Each entry below is to be reproduced exactly, though any pictures it holds must be omitted.
RECORDS TO USE START
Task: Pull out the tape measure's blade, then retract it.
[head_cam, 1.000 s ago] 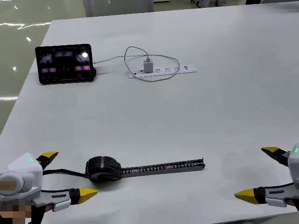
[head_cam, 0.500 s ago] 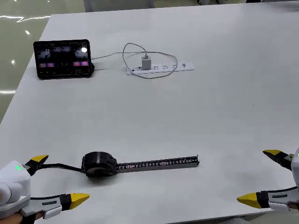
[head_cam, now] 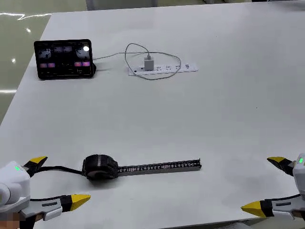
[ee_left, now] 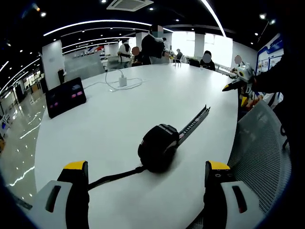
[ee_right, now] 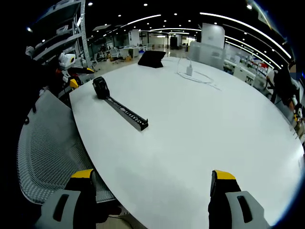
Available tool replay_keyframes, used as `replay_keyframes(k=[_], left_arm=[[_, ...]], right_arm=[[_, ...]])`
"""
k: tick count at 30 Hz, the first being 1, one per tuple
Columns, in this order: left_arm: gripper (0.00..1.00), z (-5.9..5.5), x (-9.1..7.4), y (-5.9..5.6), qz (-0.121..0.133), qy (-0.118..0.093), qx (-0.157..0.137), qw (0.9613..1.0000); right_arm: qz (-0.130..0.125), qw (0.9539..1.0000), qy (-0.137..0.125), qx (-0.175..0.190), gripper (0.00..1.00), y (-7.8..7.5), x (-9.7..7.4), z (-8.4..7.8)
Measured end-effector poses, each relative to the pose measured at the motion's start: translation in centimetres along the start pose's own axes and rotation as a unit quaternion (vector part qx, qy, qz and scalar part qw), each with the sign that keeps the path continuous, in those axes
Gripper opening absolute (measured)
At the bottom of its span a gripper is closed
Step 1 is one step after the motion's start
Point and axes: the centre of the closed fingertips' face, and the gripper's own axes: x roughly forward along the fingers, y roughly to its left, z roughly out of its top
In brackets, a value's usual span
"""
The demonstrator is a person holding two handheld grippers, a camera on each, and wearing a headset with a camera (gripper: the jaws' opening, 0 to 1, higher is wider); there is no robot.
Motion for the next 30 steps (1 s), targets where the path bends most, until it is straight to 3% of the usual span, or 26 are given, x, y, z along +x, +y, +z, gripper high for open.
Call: replay_keyframes(k=[7,9,12,17,20,22,24,30], left_arm=[[0.99,0.3,0.1,0.5,0.013,0.013,0.002,0.9998],[0.99,0.7,-0.5,0.8,0.028,0.011,-0.01,0.9995],[0.99,1.7,-0.9,0.6,0.038,-0.004,-0.017,0.9991],[0.99,1.4,0.0,0.2,0.039,0.012,-0.011,0.9991],[0.99,2.3,0.4,-0.3,0.046,0.004,-0.013,0.9988],[0.99,2.5,0.8,-0.6,0.045,0.004,-0.018,0.9988],[0.99,2.8,1.3,-0.8,0.05,-0.004,-0.033,0.9982],[0.99,3.2,3.1,-1.7,0.056,-0.008,-0.063,0.9964]], right_arm=[[0.01,0.9995,0.016,-0.024,0.99,-0.2,0.1,0.0],[0.017,0.9994,0.019,-0.025,0.99,-0.1,-0.1,0.5],[0.028,0.9977,0.03,-0.054,0.99,-0.2,0.0,1.1],[0.038,0.9962,0.031,-0.072,0.99,0.1,0.4,2.6],[0.05,0.9906,0.047,-0.118,0.99,0.9,1.0,3.2],[0.053,0.9875,0.043,-0.142,0.99,1.0,1.3,3.8],[0.069,0.9859,0.056,-0.142,0.99,1.4,1.6,4.0],[0.084,0.9787,0.071,-0.174,0.99,0.5,3.2,5.3]])
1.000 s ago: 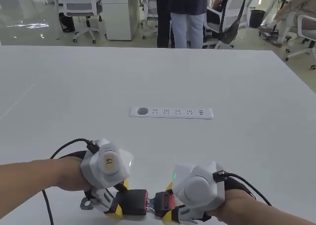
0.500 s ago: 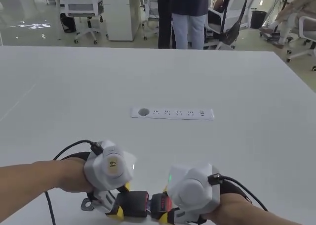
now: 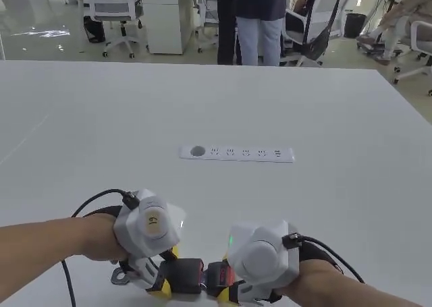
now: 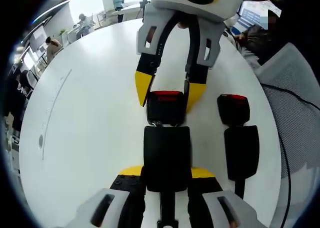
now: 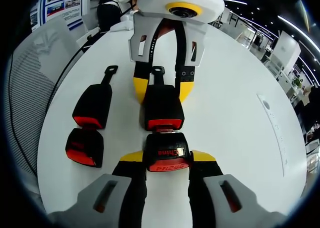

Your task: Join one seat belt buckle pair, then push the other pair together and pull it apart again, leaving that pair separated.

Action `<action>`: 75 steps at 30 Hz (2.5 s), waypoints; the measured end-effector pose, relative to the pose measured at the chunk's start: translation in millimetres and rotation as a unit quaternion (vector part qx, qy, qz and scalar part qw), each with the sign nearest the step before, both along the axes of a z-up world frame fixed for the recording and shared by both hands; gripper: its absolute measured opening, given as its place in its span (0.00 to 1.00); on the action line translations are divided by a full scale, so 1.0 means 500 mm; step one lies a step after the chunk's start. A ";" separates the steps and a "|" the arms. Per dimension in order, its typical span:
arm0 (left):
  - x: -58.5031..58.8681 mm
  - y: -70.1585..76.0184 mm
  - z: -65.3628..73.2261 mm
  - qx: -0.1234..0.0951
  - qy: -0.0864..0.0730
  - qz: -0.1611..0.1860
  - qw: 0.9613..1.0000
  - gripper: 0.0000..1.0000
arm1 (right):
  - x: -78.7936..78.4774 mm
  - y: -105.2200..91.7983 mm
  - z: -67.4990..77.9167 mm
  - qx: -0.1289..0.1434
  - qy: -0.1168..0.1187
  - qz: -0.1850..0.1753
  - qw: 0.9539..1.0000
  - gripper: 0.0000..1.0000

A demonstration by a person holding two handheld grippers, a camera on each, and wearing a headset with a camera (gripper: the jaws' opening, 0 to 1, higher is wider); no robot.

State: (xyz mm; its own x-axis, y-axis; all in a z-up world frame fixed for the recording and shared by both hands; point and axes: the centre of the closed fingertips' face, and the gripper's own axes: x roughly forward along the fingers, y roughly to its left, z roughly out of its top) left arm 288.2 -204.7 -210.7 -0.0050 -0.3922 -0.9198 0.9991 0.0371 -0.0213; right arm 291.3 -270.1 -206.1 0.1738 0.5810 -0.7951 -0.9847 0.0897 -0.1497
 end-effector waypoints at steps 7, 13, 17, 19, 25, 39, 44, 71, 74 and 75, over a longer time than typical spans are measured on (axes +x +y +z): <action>0.002 0.000 -0.001 0.002 0.000 0.000 1.000 0.32 | 0.000 0.001 0.001 -0.002 -0.001 0.004 1.000 0.30; 0.001 -0.002 0.000 0.009 0.001 0.000 1.000 0.32 | 0.003 0.001 -0.002 -0.007 -0.004 0.005 1.000 0.30; -0.001 -0.004 0.002 0.018 0.001 -0.002 1.000 0.32 | 0.003 -0.002 -0.001 -0.011 -0.006 0.006 1.000 0.31; 0.000 -0.003 0.001 0.022 0.001 -0.002 1.000 0.32 | 0.003 -0.006 -0.001 -0.015 -0.007 0.007 1.000 0.31; 0.001 -0.001 -0.001 0.027 0.001 -0.002 1.000 0.32 | 0.003 -0.039 0.001 -0.025 -0.006 0.011 1.000 0.31; 0.003 0.000 -0.006 0.034 0.003 0.002 0.999 0.33 | 0.002 -0.039 0.000 -0.025 -0.004 0.016 1.000 0.31; 0.003 0.000 -0.005 0.032 0.002 0.005 0.999 0.33 | -0.001 -0.042 0.001 -0.025 0.001 0.015 1.000 0.31; 0.001 0.000 -0.004 0.036 0.001 0.003 0.999 0.33 | 0.000 -0.104 -0.002 -0.042 0.003 0.014 0.999 0.31; 0.002 0.001 -0.006 0.037 0.001 0.003 0.999 0.33 | 0.002 -0.112 -0.003 -0.045 0.003 0.014 0.999 0.31; 0.002 0.000 -0.005 0.036 0.001 0.003 0.999 0.33 | 0.003 -0.116 -0.003 -0.046 0.004 0.014 0.999 0.31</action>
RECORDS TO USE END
— EXERCISE SOLUTION —
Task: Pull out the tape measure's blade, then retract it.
[head_cam, 1.000 s ago] 
[head_cam, 0.500 s ago] 
[head_cam, now] 
[ee_left, now] 
[ee_right, now] 
Available tool replay_keyframes, used as `replay_keyframes(k=[_], left_arm=[[_, ...]], right_arm=[[_, ...]])`
"""
k: tick count at 30 Hz, the first being 1, one per tuple
Columns, in this order: left_arm: gripper (0.00..1.00), z (-5.9..5.5), x (-9.1..7.4), y (-5.9..5.6), qz (-0.121..0.133), qy (-0.118..0.093), qx (-0.157..0.137), qw (0.9613..1.0000); right_arm: qz (-0.130..0.125), qw (0.9539..1.0000), qy (-0.137..0.125), qx (-0.175..0.190), gripper (0.00..1.00), y (-7.8..7.5), x (-9.7..7.4), z (-8.4..7.8)
Measured end-effector poses, each relative to the pose measured at the motion's start: translation in centimetres along the start pose's own axes and rotation as a unit quaternion (vector part qx, qy, qz and scalar part qw), each with the sign that keeps the path continuous, in those axes
Gripper opening absolute (measured)
At the bottom of its span a gripper is closed
Step 1 is one step after the motion's start
Point and axes: the centre of the closed fingertips' face, and the gripper's own axes: x roughly forward along the fingers, y roughly to its left, z roughly out of its top
In brackets, a value's usual span
"""
The demonstrator is a person holding two handheld grippers, a camera on each, and wearing a headset with a camera (gripper: the jaws' opening, 0 to 1, higher is wider); there is no robot.
Motion for the next 30 steps (1 s), targets where the path bends most, until it is straight to 3% of the usual span, or 26 are given, x, y, z along +x, +y, +z, gripper high for open.
Call: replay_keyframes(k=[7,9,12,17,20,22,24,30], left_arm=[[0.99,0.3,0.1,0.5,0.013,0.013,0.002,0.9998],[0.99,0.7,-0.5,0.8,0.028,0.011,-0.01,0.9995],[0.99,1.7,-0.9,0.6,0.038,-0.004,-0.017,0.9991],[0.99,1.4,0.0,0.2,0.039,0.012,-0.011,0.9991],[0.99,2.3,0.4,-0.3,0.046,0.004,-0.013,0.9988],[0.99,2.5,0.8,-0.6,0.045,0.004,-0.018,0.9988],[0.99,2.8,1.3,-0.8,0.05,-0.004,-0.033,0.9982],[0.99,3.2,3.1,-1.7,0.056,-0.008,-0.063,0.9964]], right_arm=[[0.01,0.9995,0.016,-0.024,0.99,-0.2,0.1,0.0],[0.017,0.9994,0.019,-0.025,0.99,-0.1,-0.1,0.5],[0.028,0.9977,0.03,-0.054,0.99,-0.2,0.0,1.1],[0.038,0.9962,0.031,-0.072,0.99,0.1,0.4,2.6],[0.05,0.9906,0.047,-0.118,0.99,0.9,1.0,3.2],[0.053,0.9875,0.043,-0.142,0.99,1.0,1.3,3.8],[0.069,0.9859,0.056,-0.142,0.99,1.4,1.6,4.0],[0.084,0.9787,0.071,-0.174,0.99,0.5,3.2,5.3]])
1.000 s ago: 
0.500 s ago: 
now: 
now: 
now: 

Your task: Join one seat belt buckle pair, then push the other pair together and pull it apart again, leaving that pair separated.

Action `<action>`: 75 steps at 30 Hz (2.5 s), waypoints; the measured end-effector pose, relative to the pose measured at the chunk's start: translation in millimetres and rotation as a unit quaternion (vector part qx, qy, qz and scalar part qw), each with the sign nearest the step before, both along the axes of a z-up world frame fixed for the recording and shared by both hands; gripper: its absolute measured opening, given as its place in its span (0.00 to 1.00); on the action line translations are divided by a full scale, so 1.0 means 500 mm; step one lies a step after the chunk's start. A ";" separates the steps and a "|" the arms. Per dimension in order, its typical span:
arm0 (left):
  - x: -58.5031..58.8681 mm
  - y: -70.1585..76.0184 mm
  - z: -65.3628..73.2261 mm
  - qx: -0.1234..0.0951
  - qy: -0.0864..0.0730
  - qz: -0.1611..0.1860
  - qw: 0.9613..1.0000
  - gripper: 0.0000..1.0000
arm1 (right):
  - x: -78.7936..78.4774 mm
  - y: -105.2200..91.7983 mm
  - z: -67.4990..77.9167 mm
  - qx: -0.1289..0.1434
  - qy: -0.1168..0.1187
  - qz: -0.1850..0.1753
  - qw: 0.9539..1.0000
  - gripper: 0.0000..1.0000

A demonstration by a person holding two handheld grippers, a camera on each, and wearing a headset with a camera (gripper: the jaws' opening, 0 to 1, higher is wider); no robot.

State: (xyz mm; its own x-axis, y-axis; all in a z-up world frame fixed for the recording and shared by both hands; point and axes: the centre of the closed fingertips' face, and the gripper's own axes: x roughly forward along the fingers, y roughly to its left, z roughly out of its top) left arm 288.2 -204.7 -210.7 -0.0050 -0.3922 -0.9198 0.9991 0.0371 -0.0213; right arm 291.3 -270.1 -206.1 0.1738 0.5810 -0.7951 -0.9847 0.0897 -0.1497
 end-effector waypoints at steps 7, 13, 17, 19, 25, 39, 44, 71, 74 and 75, over a longer time than typical spans are measured on (axes +x +y +z): <action>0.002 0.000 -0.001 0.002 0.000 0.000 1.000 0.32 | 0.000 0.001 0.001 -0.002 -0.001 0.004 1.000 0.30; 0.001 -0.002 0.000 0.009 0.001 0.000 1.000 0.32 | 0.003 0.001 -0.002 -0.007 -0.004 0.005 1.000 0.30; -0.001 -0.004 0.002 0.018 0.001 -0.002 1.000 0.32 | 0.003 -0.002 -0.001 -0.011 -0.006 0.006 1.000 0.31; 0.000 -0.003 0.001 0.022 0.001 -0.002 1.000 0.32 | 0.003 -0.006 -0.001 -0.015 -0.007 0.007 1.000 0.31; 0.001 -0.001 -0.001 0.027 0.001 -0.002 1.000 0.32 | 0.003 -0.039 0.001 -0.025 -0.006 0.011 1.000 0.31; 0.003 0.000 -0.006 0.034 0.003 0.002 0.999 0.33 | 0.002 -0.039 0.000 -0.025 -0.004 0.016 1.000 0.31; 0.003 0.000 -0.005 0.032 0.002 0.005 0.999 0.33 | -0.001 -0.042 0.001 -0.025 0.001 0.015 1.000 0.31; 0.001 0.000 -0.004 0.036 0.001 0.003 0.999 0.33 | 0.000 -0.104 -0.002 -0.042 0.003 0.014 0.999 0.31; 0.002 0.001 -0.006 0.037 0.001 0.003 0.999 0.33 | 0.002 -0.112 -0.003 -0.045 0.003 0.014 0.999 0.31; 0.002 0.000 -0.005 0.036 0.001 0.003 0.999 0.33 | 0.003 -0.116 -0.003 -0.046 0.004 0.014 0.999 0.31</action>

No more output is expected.